◆ **Instructions to follow**: Your answer must be the lines from the first one in the material through the line with "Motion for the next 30", retyped exactly and with no pictures.

◆ **Records supplied**:
--- START ---
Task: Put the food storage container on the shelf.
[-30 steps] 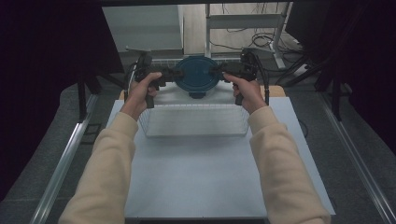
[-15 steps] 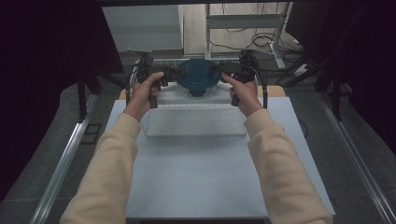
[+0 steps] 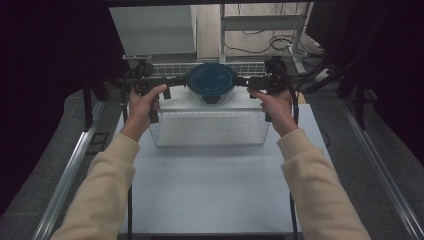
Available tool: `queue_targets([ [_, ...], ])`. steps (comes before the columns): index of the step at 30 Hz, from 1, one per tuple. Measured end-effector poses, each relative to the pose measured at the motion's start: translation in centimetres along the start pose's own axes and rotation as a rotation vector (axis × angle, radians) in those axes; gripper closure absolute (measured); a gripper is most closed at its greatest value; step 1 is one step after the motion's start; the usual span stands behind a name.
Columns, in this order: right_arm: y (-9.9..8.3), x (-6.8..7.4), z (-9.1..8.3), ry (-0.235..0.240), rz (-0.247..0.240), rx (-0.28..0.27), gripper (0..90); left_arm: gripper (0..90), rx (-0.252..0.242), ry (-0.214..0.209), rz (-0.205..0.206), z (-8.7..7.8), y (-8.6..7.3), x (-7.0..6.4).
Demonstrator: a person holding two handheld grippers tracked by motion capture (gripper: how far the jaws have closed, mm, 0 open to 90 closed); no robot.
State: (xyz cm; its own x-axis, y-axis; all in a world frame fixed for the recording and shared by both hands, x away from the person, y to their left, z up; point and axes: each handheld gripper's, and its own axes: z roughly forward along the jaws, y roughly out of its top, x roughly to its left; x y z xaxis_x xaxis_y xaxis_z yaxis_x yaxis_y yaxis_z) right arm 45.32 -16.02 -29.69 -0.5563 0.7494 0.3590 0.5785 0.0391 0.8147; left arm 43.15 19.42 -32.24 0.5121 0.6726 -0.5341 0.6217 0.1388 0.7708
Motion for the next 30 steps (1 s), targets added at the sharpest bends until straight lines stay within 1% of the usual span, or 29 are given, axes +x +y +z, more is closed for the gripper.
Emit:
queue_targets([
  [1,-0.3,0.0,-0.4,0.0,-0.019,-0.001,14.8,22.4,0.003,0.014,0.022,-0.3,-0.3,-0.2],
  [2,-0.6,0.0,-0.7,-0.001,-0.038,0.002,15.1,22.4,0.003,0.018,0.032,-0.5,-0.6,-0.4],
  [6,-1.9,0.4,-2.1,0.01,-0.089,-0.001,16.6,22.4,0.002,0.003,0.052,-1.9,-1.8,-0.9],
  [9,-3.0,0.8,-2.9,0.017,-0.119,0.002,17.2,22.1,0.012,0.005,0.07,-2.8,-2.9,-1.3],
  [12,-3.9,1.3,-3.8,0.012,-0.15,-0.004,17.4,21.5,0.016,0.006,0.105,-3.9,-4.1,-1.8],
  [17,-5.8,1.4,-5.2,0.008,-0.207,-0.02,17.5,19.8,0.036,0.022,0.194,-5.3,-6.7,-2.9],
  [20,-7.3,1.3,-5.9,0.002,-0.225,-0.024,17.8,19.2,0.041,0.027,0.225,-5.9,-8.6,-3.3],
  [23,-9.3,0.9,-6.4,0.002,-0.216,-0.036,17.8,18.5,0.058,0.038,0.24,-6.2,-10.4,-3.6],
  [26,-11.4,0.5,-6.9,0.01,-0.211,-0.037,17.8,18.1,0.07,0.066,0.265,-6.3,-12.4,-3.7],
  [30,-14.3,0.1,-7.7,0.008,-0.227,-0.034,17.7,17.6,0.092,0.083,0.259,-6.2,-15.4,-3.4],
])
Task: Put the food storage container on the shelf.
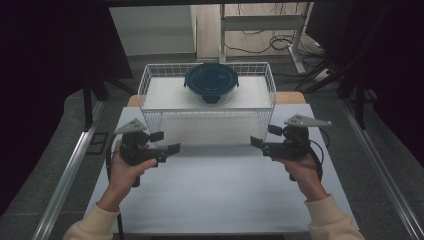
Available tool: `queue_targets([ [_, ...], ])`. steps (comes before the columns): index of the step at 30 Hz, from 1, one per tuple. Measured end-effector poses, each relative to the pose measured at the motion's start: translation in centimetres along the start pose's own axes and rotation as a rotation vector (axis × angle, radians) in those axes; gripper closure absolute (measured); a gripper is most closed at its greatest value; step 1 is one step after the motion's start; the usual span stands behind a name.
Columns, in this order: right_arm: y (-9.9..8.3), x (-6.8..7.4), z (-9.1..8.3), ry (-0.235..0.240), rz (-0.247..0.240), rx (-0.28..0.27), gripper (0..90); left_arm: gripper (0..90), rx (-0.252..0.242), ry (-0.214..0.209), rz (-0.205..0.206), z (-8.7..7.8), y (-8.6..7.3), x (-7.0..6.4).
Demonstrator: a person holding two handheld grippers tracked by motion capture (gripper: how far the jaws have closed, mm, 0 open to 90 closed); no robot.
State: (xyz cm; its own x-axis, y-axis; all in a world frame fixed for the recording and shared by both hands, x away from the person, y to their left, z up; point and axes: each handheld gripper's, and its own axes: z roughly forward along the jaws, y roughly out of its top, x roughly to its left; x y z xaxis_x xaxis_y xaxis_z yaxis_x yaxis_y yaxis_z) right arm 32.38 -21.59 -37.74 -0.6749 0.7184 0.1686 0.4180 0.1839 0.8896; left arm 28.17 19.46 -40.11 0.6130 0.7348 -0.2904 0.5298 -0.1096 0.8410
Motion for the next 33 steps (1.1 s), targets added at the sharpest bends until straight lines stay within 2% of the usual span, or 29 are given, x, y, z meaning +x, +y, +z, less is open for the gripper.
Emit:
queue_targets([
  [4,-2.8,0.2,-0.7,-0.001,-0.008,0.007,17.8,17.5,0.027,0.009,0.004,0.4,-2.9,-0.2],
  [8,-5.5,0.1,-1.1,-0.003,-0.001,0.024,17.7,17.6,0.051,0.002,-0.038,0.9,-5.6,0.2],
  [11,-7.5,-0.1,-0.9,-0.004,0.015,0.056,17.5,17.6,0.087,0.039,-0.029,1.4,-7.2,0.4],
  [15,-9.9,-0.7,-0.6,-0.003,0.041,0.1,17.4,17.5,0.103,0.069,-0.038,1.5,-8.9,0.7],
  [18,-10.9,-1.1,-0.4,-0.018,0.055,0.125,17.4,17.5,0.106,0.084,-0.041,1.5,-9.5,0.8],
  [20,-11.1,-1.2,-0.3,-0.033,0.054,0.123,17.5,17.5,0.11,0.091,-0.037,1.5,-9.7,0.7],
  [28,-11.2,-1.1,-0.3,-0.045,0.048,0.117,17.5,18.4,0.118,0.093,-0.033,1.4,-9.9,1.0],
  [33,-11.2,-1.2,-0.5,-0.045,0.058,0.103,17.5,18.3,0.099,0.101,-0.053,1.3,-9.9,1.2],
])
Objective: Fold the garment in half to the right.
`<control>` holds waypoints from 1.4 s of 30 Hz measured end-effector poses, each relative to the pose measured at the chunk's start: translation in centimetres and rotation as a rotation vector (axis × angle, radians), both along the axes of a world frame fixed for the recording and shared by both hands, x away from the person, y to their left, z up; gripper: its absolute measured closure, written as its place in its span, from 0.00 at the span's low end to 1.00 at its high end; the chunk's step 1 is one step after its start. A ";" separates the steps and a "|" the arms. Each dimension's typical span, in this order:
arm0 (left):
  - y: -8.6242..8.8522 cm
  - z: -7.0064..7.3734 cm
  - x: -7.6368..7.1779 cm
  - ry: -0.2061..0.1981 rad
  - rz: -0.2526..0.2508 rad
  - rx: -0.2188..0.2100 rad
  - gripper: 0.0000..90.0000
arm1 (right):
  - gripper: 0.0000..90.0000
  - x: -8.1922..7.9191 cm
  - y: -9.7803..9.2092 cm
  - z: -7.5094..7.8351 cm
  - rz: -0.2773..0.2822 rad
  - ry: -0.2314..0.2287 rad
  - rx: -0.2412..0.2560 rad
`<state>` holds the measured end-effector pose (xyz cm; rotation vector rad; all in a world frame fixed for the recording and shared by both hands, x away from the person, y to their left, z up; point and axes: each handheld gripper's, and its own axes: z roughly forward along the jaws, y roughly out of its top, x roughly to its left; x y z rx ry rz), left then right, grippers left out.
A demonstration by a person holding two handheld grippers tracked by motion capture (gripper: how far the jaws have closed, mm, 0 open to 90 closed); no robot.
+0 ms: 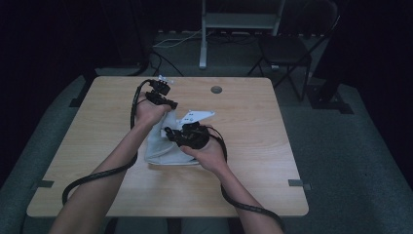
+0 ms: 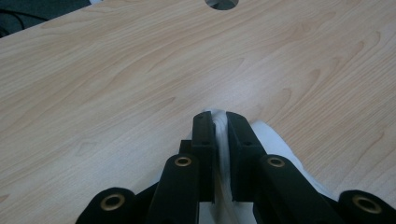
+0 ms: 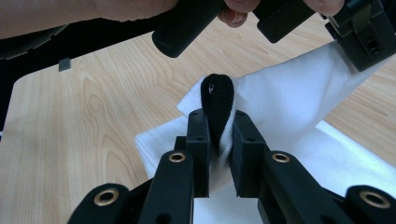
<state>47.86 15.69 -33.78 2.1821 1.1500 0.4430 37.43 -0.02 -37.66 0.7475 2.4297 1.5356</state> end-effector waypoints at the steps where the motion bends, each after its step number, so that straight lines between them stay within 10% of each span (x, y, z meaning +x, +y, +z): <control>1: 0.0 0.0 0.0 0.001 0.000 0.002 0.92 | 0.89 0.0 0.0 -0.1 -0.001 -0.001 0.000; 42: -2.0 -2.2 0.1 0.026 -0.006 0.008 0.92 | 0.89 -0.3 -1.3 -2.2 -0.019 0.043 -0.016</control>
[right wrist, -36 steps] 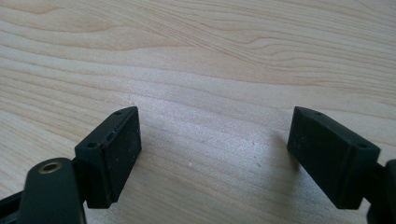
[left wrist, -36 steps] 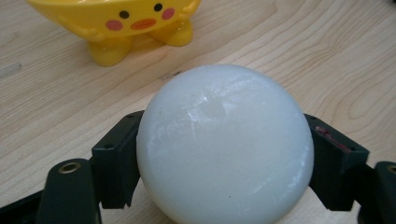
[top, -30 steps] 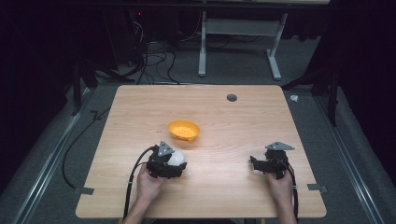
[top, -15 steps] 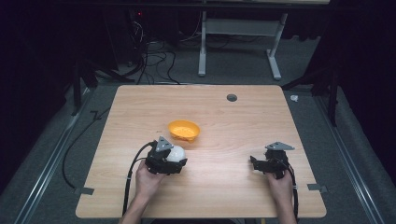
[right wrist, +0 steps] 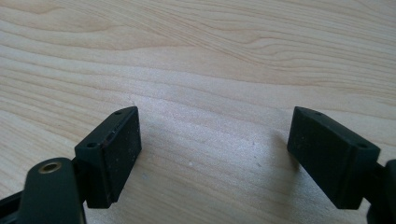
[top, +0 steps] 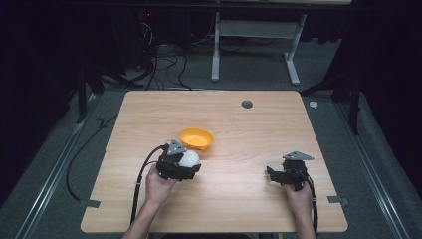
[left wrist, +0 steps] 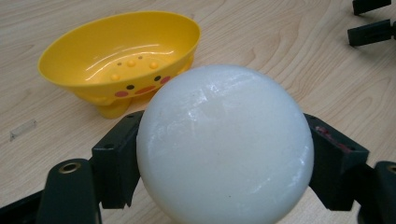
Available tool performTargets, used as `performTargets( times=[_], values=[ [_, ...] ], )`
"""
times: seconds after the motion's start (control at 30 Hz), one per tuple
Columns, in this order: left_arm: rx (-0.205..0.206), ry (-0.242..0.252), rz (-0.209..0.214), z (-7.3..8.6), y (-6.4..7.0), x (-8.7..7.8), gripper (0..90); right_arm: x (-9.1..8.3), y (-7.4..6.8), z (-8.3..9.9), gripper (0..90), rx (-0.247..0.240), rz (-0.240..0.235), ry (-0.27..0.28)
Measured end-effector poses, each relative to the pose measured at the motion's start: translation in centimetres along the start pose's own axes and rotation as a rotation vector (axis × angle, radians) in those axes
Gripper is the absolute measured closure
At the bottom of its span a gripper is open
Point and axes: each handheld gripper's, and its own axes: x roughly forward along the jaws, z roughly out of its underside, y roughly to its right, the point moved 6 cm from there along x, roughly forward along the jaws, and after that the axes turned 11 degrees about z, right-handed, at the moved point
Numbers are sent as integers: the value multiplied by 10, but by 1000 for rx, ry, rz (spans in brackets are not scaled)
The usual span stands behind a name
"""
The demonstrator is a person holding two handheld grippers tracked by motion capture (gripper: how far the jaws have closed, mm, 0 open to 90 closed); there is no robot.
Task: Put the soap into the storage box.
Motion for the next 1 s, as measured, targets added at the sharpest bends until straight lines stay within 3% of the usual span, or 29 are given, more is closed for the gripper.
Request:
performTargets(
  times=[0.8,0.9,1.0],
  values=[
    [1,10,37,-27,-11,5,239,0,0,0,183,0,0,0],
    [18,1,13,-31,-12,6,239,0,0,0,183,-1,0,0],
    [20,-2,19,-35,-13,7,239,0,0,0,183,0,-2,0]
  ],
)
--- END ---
◆ **Result of the exercise**:
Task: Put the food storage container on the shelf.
[-30 steps] 
[-15 steps] 
[+0 steps] 
Available tool: `queue_targets([ [_, ...], ])`. steps (comes before the columns): index of the step at 30 Hz, from 1, one per tuple. Measured end-effector poses, each relative to the pose measured at the motion's start: translation in centimetres along the start pose's own axes and rotation as a rotation vector (axis × angle, radians) in those axes; gripper closure absolute (measured); a gripper is most closed at its greatest value; step 1 is one step after the motion's start; the usual span stands behind a name.
Columns, in this order: right_arm: y (-9.9..8.3), x (-6.8..7.4), z (-9.1..8.3), ry (-0.235..0.240), rz (-0.247..0.240), rx (-0.28..0.27), gripper (0..90); left_arm: gripper (0..90), rx (-0.252..0.242), ry (-0.214..0.209), rz (-0.205..0.206), z (-8.7..7.8), y (-8.6..7.3), x (-7.0..6.4).
Demonstrator: a person holding two handheld grippers tracked by motion capture (gripper: how far the jaws have closed, mm, 0 open to 90 closed); no robot.
State: (xyz cm; its own x-axis, y-axis; all in a world frame fixed for the recording and shared by both hands, x away from the person, y to their left, z up; point and axes: each handheld gripper's, and its own axes: z roughly forward along the jaws, y roughly out of its top, x roughly to its left; x y z xaxis_x xaxis_y xaxis_z yaxis_x yaxis_y yaxis_z) right arm 45.32 -16.02 -29.69 -0.5563 0.7494 0.3590 0.5785 0.0391 0.8147; left arm 43.15 19.42 -32.24 0.5121 0.6726 -0.5341 0.6217 0.1388 0.7708
Motion for the next 30 steps (1 s), targets added at the sharpest bends until straight lines stay within 1% of the usual span, or 29 are given, axes +x +y +z, more is closed for the gripper.

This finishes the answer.